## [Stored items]
************

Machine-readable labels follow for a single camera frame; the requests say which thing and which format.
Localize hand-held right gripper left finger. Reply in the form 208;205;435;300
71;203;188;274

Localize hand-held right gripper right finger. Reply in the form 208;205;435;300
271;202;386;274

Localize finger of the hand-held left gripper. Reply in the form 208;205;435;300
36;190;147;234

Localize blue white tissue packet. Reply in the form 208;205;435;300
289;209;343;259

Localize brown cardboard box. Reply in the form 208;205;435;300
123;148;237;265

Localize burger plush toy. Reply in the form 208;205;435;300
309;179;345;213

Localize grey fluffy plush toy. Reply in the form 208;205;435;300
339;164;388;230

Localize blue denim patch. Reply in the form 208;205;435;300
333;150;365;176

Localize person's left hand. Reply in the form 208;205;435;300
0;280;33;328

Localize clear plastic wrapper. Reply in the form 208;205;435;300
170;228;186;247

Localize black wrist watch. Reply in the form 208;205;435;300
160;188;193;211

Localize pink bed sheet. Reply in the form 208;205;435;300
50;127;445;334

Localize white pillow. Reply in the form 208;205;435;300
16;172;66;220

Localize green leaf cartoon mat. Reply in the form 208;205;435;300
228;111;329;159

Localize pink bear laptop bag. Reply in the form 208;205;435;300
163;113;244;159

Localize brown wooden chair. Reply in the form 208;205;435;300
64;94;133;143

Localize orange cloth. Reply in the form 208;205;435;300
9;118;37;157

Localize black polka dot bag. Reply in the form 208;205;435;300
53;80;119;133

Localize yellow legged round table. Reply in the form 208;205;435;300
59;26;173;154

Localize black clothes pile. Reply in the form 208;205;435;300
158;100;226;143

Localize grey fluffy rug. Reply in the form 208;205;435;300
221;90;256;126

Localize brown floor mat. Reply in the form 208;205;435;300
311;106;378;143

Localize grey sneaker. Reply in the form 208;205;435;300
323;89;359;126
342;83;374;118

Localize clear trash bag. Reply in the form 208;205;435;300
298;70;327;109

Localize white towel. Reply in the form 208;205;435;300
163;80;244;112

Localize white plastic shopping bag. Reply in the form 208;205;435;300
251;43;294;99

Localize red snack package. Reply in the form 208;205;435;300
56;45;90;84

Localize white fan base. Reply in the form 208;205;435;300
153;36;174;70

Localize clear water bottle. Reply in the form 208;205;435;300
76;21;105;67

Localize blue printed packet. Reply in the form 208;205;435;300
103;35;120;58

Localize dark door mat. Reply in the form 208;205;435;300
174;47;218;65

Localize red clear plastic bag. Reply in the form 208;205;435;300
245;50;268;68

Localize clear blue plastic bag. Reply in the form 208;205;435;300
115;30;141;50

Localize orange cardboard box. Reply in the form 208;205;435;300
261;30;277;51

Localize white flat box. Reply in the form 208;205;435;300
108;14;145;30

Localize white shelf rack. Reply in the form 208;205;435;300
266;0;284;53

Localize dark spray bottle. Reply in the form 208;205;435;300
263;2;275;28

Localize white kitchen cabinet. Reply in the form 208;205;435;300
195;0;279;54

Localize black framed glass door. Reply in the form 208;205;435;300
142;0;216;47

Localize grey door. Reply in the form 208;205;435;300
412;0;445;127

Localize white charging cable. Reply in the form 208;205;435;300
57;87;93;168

************

## [The problem]
Repeat each entry exactly.

## [Response]
Machine-readable labels follow for a single camera frame; the requests say which thing and which format.
Localize hand-held right gripper left finger. Reply in the form 208;205;435;300
71;203;188;274

Localize hand-held right gripper right finger. Reply in the form 208;205;435;300
271;202;386;274

Localize finger of the hand-held left gripper. Reply in the form 208;205;435;300
36;190;147;234

Localize blue white tissue packet. Reply in the form 208;205;435;300
289;209;343;259

Localize brown cardboard box. Reply in the form 208;205;435;300
123;148;237;265

Localize burger plush toy. Reply in the form 208;205;435;300
309;179;345;213

Localize grey fluffy plush toy. Reply in the form 208;205;435;300
339;164;388;230

Localize blue denim patch. Reply in the form 208;205;435;300
333;150;365;176

Localize person's left hand. Reply in the form 208;205;435;300
0;280;33;328

Localize clear plastic wrapper. Reply in the form 208;205;435;300
170;228;186;247

Localize black wrist watch. Reply in the form 208;205;435;300
160;188;193;211

Localize pink bed sheet. Reply in the form 208;205;435;300
50;127;445;334

Localize white pillow. Reply in the form 208;205;435;300
16;172;66;220

Localize green leaf cartoon mat. Reply in the form 208;205;435;300
228;111;329;159

Localize pink bear laptop bag. Reply in the form 208;205;435;300
163;113;244;159

Localize brown wooden chair. Reply in the form 208;205;435;300
64;94;133;143

Localize orange cloth. Reply in the form 208;205;435;300
9;118;37;157

Localize black polka dot bag. Reply in the form 208;205;435;300
53;80;119;133

Localize yellow legged round table. Reply in the form 208;205;435;300
59;26;173;154

Localize black clothes pile. Reply in the form 208;205;435;300
158;100;226;143

Localize grey fluffy rug. Reply in the form 208;205;435;300
221;90;256;126

Localize brown floor mat. Reply in the form 208;205;435;300
311;106;378;143

Localize grey sneaker. Reply in the form 208;205;435;300
323;89;359;126
342;83;374;118

Localize clear trash bag. Reply in the form 208;205;435;300
298;70;327;109

Localize white towel. Reply in the form 208;205;435;300
163;80;244;112

Localize white plastic shopping bag. Reply in the form 208;205;435;300
251;43;294;99

Localize red snack package. Reply in the form 208;205;435;300
56;45;90;84

Localize white fan base. Reply in the form 208;205;435;300
153;36;174;70

Localize clear water bottle. Reply in the form 208;205;435;300
76;21;105;67

Localize blue printed packet. Reply in the form 208;205;435;300
103;35;120;58

Localize dark door mat. Reply in the form 208;205;435;300
174;47;218;65

Localize red clear plastic bag. Reply in the form 208;205;435;300
245;50;268;68

Localize clear blue plastic bag. Reply in the form 208;205;435;300
115;30;141;50

Localize orange cardboard box. Reply in the form 208;205;435;300
261;30;277;51

Localize white flat box. Reply in the form 208;205;435;300
108;14;145;30

Localize white shelf rack. Reply in the form 208;205;435;300
266;0;284;53

Localize dark spray bottle. Reply in the form 208;205;435;300
263;2;275;28

Localize white kitchen cabinet. Reply in the form 208;205;435;300
195;0;279;54

Localize black framed glass door. Reply in the form 208;205;435;300
142;0;216;47

Localize grey door. Reply in the form 208;205;435;300
412;0;445;127

Localize white charging cable. Reply in the form 208;205;435;300
57;87;93;168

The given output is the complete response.